Alan Yentob has been the driving force behind the BBC’s coverage of the arts for decades. In the 70s he was instrumental in steering Omnibus onto our screens, and in the 80s he was responsible for what was effectively its replacement, Arena. The former produced a justly famous David Bowie profile, Cracked Actor, and the latter the even more celebrated 3 hour Orson Welles portrait. But it was after he was made Controller of BBC2 in 1988 that he truly left his mark, when he gave the station what amounted to a complete overhaul.
One of the many programmes that he introduced there was The Late Show, an arts strand that aired five nights a week from Monday to Friday at 11pm. Inevitably, as seemingly with all attempts at serious arts programming, it was quietly shelved in time. But you can still see its dying embers every Friday night with the usually reliable Late Review, which mostly sticks to its BBC2 remit, and only occasionally slips into BBC1 mode by offering up Cheddar instead of Roquefort.
In ’93 he was made Controller of BBC1, a promotion in their eyes, and in 2004 he was appointed as overall Creative Director for the whole of the BBC. But every now and then he pops up to front Imagine, the latest series of which concluded last week on BBC1, where inexplicably it resides.
As ever, a series of intimate and revealing portraits across the artistic spectrum were each given depth and scope by vividly describing their subjects in terms of the time and place of their life and work. This season’s highlight was the mirror editions on John Lennon in New York, and Harry Nilsson. The former provided wonderfully surprising insights into a figure we thought we knew, and the latter into a man largely and unfairly overlooked.
Nilsson’s first album proper, Pandemonium Shadow Show (’67) showcased his beguiling ability to combine honeyed vocals with apparently effortless song-writing, which he then layered using his unique mastery of the evolving multi-track recording technology. The results managed to be both monumental and intimate and would eventually produce the ultimate torch-song anthem Without You. Both McCartney and Lennon were bowled over, and he joined them in London a year later in ’68 to become yet another unofficial fifth Beatle. But it was the release of the iconic Midnight Cowboy in ’69 which saw Nilsson catapulted into the stratosphere.
The film’s producers commissioned Nilsson, Dylan and Joan Baez to come up with a track for the film (Nilsson offered up I Guess The Lord Must Be in New York City, which was a hit on his next album, and Dylan gave them Lay Lady Lay.). But while they were waiting to decide which track to go with, they used Nilsson’s then current single Everybody’s Talkin’ as filler. And they became so used to hearing it while they were watching the rushes, that that in the end is what they went with.
Nilsson and Lennon clicked immediately, both of them fuelled by an anger born of abandonment. Nilsson had been discarded by his father when he was three, and almost inevitably he did exactly the same thing to his son when he was three in ‘73. And when a disgraced Lennon was dispatched to LA that same year, the damaged soul mates descended together into a vat of alcohol and drugs in a futile attempt at oblivion.
Ever since John and Yoko had arrived in New York in 1970, they’d been hounded by the Nixon administration who’d made persistent attempts to have him deported.

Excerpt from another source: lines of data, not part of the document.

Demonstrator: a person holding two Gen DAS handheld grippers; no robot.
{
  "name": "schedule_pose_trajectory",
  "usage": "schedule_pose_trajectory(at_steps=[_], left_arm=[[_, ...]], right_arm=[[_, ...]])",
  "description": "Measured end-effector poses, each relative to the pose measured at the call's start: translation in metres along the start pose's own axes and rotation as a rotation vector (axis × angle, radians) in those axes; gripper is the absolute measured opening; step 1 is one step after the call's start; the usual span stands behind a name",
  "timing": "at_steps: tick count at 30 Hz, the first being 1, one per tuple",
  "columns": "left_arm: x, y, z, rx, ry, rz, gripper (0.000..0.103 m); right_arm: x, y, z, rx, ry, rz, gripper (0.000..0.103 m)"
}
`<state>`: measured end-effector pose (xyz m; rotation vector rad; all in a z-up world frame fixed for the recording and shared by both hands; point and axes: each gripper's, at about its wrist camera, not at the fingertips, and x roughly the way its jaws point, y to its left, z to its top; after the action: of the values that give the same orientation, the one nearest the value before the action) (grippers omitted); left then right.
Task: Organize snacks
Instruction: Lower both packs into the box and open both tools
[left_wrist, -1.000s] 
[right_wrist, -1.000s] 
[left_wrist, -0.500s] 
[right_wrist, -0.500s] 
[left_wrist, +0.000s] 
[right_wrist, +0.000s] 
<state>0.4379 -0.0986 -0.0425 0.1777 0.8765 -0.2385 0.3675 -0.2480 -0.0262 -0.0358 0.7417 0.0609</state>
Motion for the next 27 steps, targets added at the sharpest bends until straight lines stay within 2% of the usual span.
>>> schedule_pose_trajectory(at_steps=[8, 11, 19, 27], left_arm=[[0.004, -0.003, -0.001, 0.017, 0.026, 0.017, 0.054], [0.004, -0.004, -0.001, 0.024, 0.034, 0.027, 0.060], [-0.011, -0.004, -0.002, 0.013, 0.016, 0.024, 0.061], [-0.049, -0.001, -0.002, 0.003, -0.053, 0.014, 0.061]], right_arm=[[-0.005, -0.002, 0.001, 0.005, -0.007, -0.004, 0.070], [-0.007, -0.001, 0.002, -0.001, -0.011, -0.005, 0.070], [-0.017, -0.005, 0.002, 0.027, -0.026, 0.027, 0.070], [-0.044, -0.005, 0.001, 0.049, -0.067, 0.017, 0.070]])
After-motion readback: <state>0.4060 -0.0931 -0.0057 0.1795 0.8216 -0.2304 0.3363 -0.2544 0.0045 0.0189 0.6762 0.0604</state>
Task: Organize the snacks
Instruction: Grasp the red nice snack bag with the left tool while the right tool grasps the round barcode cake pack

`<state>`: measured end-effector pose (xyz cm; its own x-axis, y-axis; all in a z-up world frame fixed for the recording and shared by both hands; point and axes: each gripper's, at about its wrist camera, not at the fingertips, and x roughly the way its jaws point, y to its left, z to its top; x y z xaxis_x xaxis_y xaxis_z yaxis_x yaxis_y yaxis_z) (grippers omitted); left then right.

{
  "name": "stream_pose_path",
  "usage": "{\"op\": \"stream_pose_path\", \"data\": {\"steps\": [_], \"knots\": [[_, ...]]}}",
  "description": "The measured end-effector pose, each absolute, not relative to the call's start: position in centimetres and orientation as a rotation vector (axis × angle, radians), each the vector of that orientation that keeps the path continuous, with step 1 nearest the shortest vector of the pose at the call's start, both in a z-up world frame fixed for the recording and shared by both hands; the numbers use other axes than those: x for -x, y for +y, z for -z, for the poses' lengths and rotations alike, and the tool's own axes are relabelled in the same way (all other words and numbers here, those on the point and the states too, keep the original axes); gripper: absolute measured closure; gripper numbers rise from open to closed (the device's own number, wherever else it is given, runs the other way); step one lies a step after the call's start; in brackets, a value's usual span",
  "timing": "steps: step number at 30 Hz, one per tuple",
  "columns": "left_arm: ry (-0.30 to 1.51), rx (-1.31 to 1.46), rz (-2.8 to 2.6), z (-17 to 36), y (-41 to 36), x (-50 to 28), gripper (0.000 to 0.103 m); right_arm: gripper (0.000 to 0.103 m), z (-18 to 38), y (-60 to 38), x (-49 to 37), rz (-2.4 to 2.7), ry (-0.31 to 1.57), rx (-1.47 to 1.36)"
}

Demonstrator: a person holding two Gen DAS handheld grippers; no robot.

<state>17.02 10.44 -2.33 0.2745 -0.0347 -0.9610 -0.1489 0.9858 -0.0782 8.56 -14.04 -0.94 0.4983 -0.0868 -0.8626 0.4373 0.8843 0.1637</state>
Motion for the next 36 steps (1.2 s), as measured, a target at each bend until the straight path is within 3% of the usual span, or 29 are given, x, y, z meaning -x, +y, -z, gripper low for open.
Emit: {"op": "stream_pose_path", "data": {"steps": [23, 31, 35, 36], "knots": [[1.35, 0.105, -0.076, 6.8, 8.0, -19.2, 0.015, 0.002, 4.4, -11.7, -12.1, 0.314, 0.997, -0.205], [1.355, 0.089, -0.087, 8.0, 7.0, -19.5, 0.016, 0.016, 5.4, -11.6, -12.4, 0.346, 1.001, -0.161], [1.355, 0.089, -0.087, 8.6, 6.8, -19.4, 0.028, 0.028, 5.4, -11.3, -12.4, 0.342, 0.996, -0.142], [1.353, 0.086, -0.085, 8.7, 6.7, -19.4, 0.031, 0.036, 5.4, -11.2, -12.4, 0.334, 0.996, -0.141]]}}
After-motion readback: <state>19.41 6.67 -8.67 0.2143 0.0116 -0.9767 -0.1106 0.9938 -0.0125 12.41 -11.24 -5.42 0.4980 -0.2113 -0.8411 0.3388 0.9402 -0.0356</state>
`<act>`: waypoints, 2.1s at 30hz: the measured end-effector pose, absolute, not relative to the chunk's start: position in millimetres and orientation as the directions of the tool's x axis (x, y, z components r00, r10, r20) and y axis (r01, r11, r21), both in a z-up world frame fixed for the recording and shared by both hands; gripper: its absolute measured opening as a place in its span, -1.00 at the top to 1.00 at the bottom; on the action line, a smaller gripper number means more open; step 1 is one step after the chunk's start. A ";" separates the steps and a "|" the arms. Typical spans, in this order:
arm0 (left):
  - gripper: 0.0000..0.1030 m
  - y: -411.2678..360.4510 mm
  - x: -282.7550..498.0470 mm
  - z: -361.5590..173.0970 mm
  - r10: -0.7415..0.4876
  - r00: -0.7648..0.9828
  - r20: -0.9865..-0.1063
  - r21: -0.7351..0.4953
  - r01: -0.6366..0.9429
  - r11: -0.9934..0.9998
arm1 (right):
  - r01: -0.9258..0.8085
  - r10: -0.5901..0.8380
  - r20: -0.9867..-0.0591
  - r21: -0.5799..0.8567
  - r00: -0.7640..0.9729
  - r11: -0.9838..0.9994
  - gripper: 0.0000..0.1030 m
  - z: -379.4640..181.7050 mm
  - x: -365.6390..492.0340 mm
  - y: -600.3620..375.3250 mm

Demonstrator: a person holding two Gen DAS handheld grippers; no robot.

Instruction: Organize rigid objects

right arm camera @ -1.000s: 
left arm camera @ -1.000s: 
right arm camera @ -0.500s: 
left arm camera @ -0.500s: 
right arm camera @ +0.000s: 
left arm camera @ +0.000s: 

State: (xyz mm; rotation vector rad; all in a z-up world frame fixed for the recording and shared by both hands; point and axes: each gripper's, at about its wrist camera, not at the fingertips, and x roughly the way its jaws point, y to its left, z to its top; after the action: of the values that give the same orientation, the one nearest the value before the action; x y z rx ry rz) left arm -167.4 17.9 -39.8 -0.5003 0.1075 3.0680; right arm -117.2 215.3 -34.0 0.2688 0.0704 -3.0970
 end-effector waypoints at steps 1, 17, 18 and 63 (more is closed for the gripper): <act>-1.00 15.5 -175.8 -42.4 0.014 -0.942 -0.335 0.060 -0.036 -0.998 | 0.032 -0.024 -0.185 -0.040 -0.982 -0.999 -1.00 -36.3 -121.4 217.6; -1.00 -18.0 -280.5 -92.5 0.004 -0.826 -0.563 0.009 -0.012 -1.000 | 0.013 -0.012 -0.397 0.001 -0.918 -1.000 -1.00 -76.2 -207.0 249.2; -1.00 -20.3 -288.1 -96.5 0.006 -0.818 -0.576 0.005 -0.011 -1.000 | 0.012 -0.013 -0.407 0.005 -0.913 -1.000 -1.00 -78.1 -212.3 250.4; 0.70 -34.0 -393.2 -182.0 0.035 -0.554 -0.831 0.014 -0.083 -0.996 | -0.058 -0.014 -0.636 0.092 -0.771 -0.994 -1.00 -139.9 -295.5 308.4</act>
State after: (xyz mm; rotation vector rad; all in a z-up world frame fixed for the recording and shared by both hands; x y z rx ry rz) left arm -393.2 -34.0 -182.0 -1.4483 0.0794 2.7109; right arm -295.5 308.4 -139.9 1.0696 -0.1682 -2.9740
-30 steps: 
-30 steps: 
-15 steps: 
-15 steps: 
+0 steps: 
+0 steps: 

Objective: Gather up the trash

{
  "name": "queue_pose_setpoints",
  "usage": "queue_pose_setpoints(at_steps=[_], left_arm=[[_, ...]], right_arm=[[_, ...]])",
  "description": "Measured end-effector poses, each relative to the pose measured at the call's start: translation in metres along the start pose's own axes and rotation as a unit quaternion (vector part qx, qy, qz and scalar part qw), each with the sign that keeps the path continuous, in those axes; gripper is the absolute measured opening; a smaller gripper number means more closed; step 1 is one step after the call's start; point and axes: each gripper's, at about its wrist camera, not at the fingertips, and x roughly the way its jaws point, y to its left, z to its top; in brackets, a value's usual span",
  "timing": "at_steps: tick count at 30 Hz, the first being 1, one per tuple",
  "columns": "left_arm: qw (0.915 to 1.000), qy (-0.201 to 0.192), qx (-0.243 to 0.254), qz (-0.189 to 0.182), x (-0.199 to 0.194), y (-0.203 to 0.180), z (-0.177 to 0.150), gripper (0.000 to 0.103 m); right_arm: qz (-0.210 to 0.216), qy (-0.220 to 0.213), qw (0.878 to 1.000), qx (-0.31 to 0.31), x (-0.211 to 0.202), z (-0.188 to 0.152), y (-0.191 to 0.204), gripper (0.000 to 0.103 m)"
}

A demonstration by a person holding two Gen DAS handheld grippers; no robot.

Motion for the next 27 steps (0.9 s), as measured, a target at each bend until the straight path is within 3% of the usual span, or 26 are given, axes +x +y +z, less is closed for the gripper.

When Tricky Dicky was returned into office with a landslide in ’72, Lennon lost the plot. And in a drunken rage at an election night party, he disappeared into a next door room with whoever happened to be at hand, and betrayed a mortified Yoko. Loudly. But this being Yoko, she didn’t actually kick him out per se. Instead, she sent him off to Los Angeles to think about what he’d done. So when Lennon arrived in LA in ‘73, the most lonely, forlorn and unwitting bachelor on the West Coast, he went off the rails. And for two years he and Nilsson left a trail of destruction behind them.
Eventually Lennon snapped out of it, sobered up and dragged himself back to New York where he was eventually rescued by a doleful Yoko. And on his 35th birthday on October 9th 1975, the legal attempts to deport him were finally if improbably overturned. That very night, their son Sean was born. And for the next five years Lennon became a devoted and doting house husband, until fatefully deciding in 1980 to return once more into the recording studio and the public light.
Both episodes were riveting, and as ever, the entire series once again embodied everything that an arts strand ought to aspire to. Every once in a while the BBC reminds us that, whatever about the organization as a whole, there are some things it does that continue to render it peerless. And Imagine, its dreadful, Blairful title excepted, is a celebration of everything that BBC2 stands for at its brilliant best. Which is hardly surprising. Its ethos was moulded largely in Yentob’s image.